Re: [Cluster-devel] [GFS2 RFC PATCH 3/3] gfs2: introduce bio_pool to readahead journal to find jhead

2018-09-25 Thread Steven Whitehouse

Hi,



On 25/09/18 06:38, Abhi Das wrote:

This patch adds a new data structure called bio_pool. This is
basically a dynamically allocated array of struct bio* and
associated variables to manage this data structure.

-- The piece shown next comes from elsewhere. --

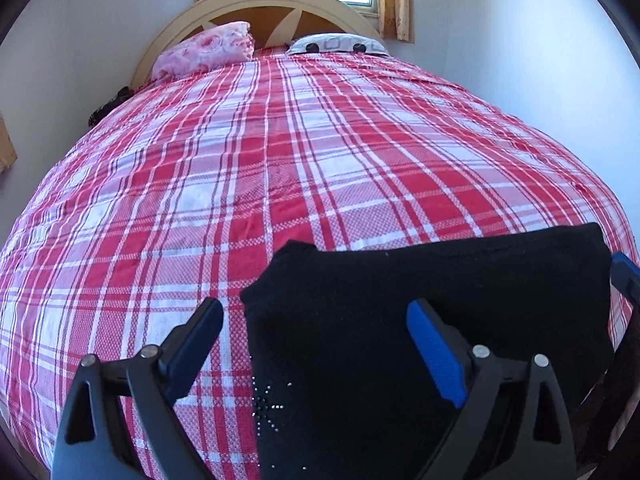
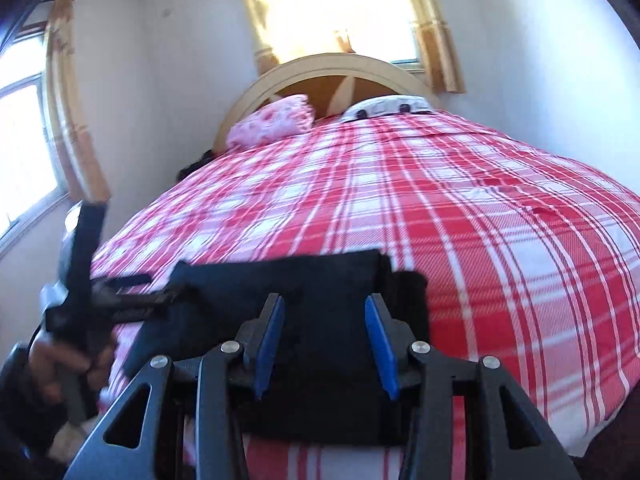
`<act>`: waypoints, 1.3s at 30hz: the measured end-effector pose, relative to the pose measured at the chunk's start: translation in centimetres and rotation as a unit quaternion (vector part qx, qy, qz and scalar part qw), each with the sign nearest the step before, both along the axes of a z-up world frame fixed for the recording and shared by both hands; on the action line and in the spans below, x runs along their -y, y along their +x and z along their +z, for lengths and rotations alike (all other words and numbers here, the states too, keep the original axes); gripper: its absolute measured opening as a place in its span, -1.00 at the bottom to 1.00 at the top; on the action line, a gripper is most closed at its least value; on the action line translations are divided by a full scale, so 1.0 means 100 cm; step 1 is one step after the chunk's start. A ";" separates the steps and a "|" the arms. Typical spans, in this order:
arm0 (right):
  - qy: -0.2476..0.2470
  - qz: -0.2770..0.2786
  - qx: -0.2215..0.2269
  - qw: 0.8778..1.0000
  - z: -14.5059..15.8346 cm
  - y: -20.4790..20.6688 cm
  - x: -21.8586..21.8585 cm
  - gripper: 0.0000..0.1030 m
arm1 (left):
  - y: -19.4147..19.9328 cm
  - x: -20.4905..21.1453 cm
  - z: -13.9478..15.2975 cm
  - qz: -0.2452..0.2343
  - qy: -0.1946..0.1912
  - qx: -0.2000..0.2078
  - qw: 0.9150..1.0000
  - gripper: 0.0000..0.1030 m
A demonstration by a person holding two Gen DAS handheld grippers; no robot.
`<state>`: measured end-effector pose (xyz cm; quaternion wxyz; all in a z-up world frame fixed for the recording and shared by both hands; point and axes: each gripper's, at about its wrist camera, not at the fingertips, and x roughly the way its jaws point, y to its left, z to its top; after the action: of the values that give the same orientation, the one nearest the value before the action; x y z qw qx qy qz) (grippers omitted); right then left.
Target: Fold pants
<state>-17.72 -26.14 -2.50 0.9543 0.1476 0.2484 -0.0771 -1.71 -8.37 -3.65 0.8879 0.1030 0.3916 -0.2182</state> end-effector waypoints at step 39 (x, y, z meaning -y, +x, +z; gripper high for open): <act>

The array is used in a circular fashion until the entire array
has bios that are in flight. i.e. they need to be waited on and
consumed upon completion, in order to make room for more. To
locate the journal head, we read the journal sequentially from
the beginning, creating bios and submitting them as necessary.

We wait for these inflight bios in the order we submit them even
though the block layer may complete them out of order. This strict
ordering allows us to determine the journal head without having
to do extra reads.

A tunable allows us to configure the size of the bio_pool.
I'd rather not introduce a new tunable. What size should the pool be? Is 
there any reason that we even need to have the array to keep track of 
the bios? If the pages are in the page cache (i.e. address space of the 
journal inode) then we should be able to simply wait on the pages in 
order I think, without needing a separate list,


Steve.


Signed-off-by: Abhi Das 
---
  fs/gfs2/incore.h |   3 +
  fs/gfs2/lops.c   | 359 +++
  fs/gfs2/lops.h   |   1 +
  fs/gfs2/ops_fstype.c |   2 +
  fs/gfs2/recovery.c   | 116 ++---
  fs/gfs2/sys.c|  27 ++--
  6 files changed, 391 insertions(+), 117 deletions(-)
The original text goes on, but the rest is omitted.